This year, as once before in high school, i have decided to give up eating meat for Lent.
In some ways, it's almost too easy a decision to "count" as a Lenten sacrifice. In others, it is unimaginably difficult and complicated.
I eat meat nearly every day, because that's how you put together a meal: meat, grains (like rice or pasta), and vegetables. Except that, while you do need iron and protein every day, you don't need to get it from meat. You could serve pita bread with hummus and carrot sticks and still have a balanced meal, and with much less of the fat and salt that tend to accompany meat.
Cows are meant to eat grass. They are left all day to graze on grassy meadows. But when it's time for a real meal and not just all-day snacking, they are often fed grain instead of hay. This is because grain makes cows fatter faster, and people like their beef plump and juicy.
It takes about fifteen pounds of grain to make one pound of beef. That's fifteen pounds of grain that could have fed a starving child instead of clogging my arteries and padding my hips and draining my wallet. Because cows are left to graze all day anyway, and hay is pretty cheap. Grain, on the other hand, has to be bought, and that makes the beef more expensive. We are paying more money to die faster and let children around the world starve just because we like our burgers extra juicy.
I like chicken okay. I like roast pork and ribs sometimes, but i don't eat them very often. I'm not a big fan of turkey, ham, or roast pork. I love sea food, and the thought of bacon, steak, and burgers makes my mouth water.
But i eat chicken nearly every day, because it is a cheap and easy way to provide the meat that i somehow feel i am supposed to have.
If science could come up with meatless bacon, steak, and burgers that are as good as the real thing, i'd switch to vegetarianism in a heartbeat and never look back. But somehow, even turkey burgers are not quite the same thing. And i almost never eat these meats, because they are expensive and harder to cook than chicken, and because i know that chicken is healthier.

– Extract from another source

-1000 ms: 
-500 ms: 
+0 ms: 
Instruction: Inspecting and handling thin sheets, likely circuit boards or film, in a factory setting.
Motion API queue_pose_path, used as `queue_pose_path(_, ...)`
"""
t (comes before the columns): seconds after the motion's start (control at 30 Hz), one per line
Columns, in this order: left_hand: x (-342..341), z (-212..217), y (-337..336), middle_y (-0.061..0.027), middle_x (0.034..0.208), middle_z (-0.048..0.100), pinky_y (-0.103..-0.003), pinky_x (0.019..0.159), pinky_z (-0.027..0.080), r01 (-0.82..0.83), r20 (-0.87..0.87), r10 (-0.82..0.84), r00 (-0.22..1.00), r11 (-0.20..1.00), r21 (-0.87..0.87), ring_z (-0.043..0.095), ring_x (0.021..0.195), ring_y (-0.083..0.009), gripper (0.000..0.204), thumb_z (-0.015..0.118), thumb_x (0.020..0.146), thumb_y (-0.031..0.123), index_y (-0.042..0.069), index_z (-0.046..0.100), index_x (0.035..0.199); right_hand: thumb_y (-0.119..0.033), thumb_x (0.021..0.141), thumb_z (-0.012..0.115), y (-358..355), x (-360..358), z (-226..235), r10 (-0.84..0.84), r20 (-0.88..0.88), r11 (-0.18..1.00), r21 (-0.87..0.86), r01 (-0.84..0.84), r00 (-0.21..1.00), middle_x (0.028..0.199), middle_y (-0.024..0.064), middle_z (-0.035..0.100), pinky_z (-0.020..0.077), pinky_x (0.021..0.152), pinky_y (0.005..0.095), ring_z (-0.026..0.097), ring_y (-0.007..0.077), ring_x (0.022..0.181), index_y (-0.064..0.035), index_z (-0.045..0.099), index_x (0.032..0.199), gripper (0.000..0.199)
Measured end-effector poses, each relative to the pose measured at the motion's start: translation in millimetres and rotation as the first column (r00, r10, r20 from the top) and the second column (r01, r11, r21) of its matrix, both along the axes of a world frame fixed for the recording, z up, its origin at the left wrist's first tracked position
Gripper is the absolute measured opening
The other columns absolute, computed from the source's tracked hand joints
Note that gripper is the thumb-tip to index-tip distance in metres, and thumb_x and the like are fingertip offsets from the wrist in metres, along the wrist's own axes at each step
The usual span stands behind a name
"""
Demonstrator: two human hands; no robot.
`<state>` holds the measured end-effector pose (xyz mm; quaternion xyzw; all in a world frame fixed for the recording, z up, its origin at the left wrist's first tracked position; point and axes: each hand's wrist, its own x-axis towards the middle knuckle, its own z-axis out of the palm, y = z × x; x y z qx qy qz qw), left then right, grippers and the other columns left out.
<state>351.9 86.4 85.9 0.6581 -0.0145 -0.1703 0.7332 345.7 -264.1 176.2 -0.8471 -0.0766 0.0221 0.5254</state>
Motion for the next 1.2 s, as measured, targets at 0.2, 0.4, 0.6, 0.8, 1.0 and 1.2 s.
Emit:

For the next forty days, i will be deliberately planning meatless meals. I will endeavor to get my daily allowance of protein and iron from other sources, and since i only eat red meat and bacon about three times a month, i won't miss them too much.
After Easter, who knows? I'll be glad to sink my teeth into a fat, juicy, steak: pink and tender in the middle, seared in olive oil, rosemary, and sea salt. But i doubt that i'll eat bacon or red meat any more often after Easter than i do now. And chicken is just something i buy to "finish" my meal. Why not plan meals more deliberately to exclude meat? Why not alternate between really delicious meats that i actually want to eat and no meat at all? Doesn't that seem more sensible?